Computes and visualizes an item correlation matrix (also known as a heatmap), offering several correlation "types" and optional clustering (with possible cluster outlining). The function relies on ggplot2::ggplot(), providing a high customisability using "the grammar of graphics" (see the examples below).
Data: matrix, data.frame or tibble: either a data.frame with scored items (as columns, one observation per row), or a correlation matrix.
cor: character: correlation "type" used to correlation matrix computation; available options are polychoric, tetrachoric, pearson, spearman, or none (in case you provide the correlation matrix as Data).
clust_method: character: optional clustering method, available options are: ward.D, ward.D2, single, complete, average (= UPGMA), mcquitty (= WPGMA), median (= WPGMC), centroid (= UPGMC) or none (clustering disabled). See hclust() for a detailed description of available options.
n_clust: integer: the number of clusters you want to be outlined. When set to zero (the default), no cluster are outlined, but items still do get sorted according to clust_method (if not set to none).

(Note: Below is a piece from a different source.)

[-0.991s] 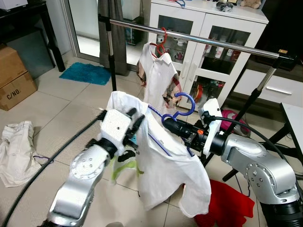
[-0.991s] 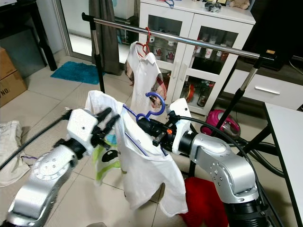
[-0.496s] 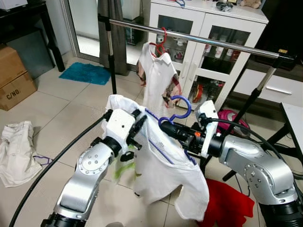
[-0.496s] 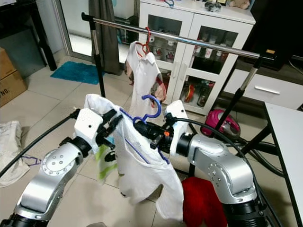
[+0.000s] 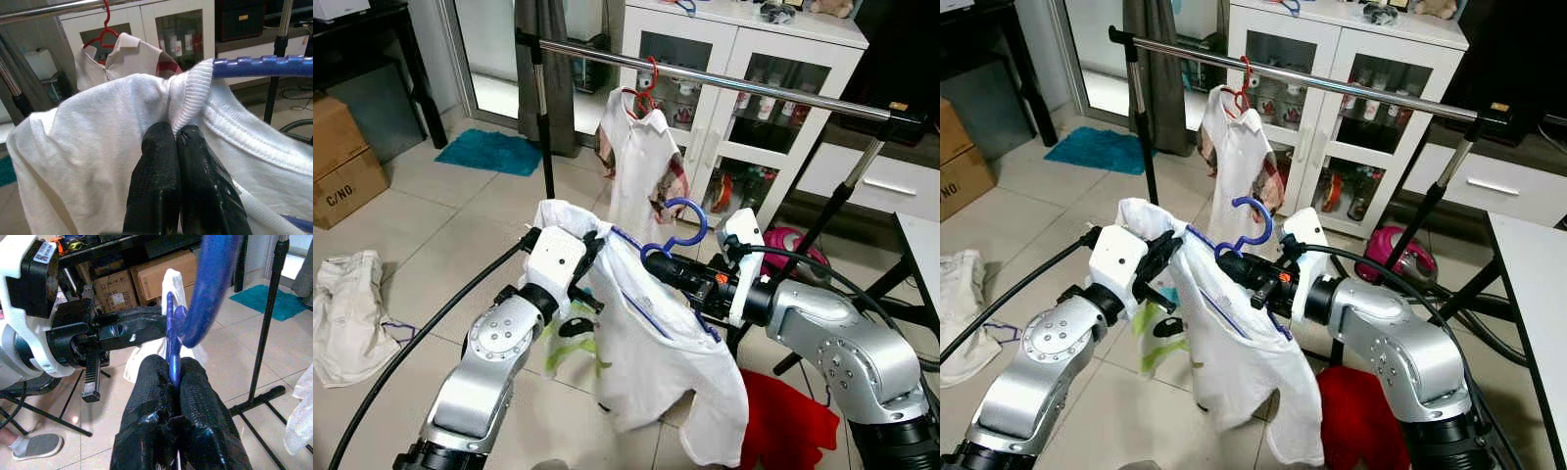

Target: Hang hanger

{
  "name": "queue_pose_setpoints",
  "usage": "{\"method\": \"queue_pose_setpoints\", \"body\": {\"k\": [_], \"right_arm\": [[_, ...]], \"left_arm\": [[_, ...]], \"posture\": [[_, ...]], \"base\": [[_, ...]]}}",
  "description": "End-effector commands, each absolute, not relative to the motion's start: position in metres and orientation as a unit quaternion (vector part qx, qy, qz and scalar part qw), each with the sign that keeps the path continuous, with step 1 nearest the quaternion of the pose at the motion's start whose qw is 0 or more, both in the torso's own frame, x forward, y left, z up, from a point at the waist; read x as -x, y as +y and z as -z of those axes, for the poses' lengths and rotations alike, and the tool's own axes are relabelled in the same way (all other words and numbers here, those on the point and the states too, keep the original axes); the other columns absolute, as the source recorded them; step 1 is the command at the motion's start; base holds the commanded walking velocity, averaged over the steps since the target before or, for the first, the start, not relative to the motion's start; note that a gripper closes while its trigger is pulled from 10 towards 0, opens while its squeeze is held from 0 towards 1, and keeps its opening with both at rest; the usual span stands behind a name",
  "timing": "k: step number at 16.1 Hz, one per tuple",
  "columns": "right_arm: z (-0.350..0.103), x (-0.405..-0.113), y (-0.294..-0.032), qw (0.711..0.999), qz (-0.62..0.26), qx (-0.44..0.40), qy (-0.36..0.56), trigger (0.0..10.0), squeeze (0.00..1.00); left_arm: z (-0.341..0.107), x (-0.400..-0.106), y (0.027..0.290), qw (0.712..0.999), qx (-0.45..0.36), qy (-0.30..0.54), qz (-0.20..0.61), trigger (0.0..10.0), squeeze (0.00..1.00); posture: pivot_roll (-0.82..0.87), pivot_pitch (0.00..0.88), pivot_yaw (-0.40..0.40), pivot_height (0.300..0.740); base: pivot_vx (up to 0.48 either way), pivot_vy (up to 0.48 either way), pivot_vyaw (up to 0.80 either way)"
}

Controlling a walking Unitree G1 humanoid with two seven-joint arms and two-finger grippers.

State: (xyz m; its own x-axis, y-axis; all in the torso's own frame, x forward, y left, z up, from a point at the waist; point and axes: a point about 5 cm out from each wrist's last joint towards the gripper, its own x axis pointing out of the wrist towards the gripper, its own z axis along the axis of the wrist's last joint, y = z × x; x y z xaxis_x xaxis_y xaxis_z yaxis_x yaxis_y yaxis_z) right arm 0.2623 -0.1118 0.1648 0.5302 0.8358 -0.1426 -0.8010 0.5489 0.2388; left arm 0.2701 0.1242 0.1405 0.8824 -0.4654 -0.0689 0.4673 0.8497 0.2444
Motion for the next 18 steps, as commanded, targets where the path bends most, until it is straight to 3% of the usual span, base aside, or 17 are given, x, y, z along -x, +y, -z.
{"method": "queue_pose_setpoints", "body": {"k": [1, 7, 10, 13, 18], "right_arm": [[-0.179, -0.264, -0.111, 0.871, -0.478, -0.071, 0.092, 0.0, 0.0], [-0.178, -0.266, -0.116, 0.878, -0.464, -0.067, 0.097, 0.0, 0.0], [-0.165, -0.266, -0.124, 0.884, -0.446, -0.021, 0.136, 0.0, 0.0], [-0.144, -0.257, -0.135, 0.875, -0.443, 0.025, 0.195, 0.0, 0.0], [-0.179, -0.249, -0.153, 0.876, -0.466, -0.074, 0.103, 0.0, 0.0]], "left_arm": [[-0.136, -0.272, 0.129, 0.963, -0.136, 0.02, 0.231, 0.0, 0.0], [-0.152, -0.271, 0.129, 0.968, -0.065, -0.027, 0.241, 0.0, 0.0], [-0.184, -0.269, 0.141, 0.967, -0.021, -0.09, 0.236, 0.0, 0.0], [-0.22, -0.281, 0.171, 0.974, -0.018, -0.134, 0.18, 0.0, 0.0], [-0.222, -0.3, 0.241, 0.985, -0.151, -0.079, 0.025, 0.0, 0.0]], "posture": [[0.08, 0.0, -0.044, 0.74], [0.08, 0.0, -0.043, 0.74], [0.08, 0.0, -0.045, 0.74], [0.09, 0.0, -0.047, 0.74], [0.09, 0.0, -0.037, 0.74]], "base": [[0.0, 0.0, 0.0], [0.0, 0.0, 0.0], [0.0, 0.0, 0.0], [0.0, 0.0, 0.0], [0.0, 0.0, 0.0]]}}
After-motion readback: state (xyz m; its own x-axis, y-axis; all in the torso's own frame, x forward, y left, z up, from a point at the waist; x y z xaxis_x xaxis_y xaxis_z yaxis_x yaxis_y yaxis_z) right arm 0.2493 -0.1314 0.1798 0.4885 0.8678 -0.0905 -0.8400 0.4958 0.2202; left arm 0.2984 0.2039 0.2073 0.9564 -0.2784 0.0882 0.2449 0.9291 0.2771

shape: character: tile appearance; either circle (default) to map the correlation coefficient to circle size and color, or square
to draw square-shaped tiles with only shade denoting the coefficient magnitude. You can use an unambiguous abbreviation of the two.
labels: logical: when TRUE, the correlation coefficients are plotted onto tiles.
labels_size: numeric: label size in points (pts).
line_size: numeric: cluster outline width.
line_col: character: color of the outline, either a HEX code (e.g. "#123456"), or one of R's standard colors (see the colors()).
line_alpha: numeric 0-1: the opacity of the outline.
fill: character: the color used to fill the outlined clusters.
fill_alpha: numeric 0--1: the opacity of the fill color.
...: Arguments passed on to psych::polychoric
correct: Correction value to use to correct for continuity in the case of zero entry cell for tetrachoric, polychoric, polybi, and mixed.cor. See the examples for the effect of correcting versus not correcting for continuity.
smooth: if TRUE and if the tetrachoric/polychoric matrix is not positive definite, then apply a simple smoothing algorithm using cor.smooth
global: When finding pairwise correlations, should we use the global values of the tau parameter (which is somewhat faster), or the local values (global=FALSE)? The local option is equivalent to the polycor solution, or to doing one correlation at a time. global=TRUE borrows information for one item pair from the other pairs using those item's frequencies. This will make a difference in the presence of lots of missing data. With very small sample sizes with global=FALSE and correct=TRUE, the function will fail (for as yet underdetermined reasons.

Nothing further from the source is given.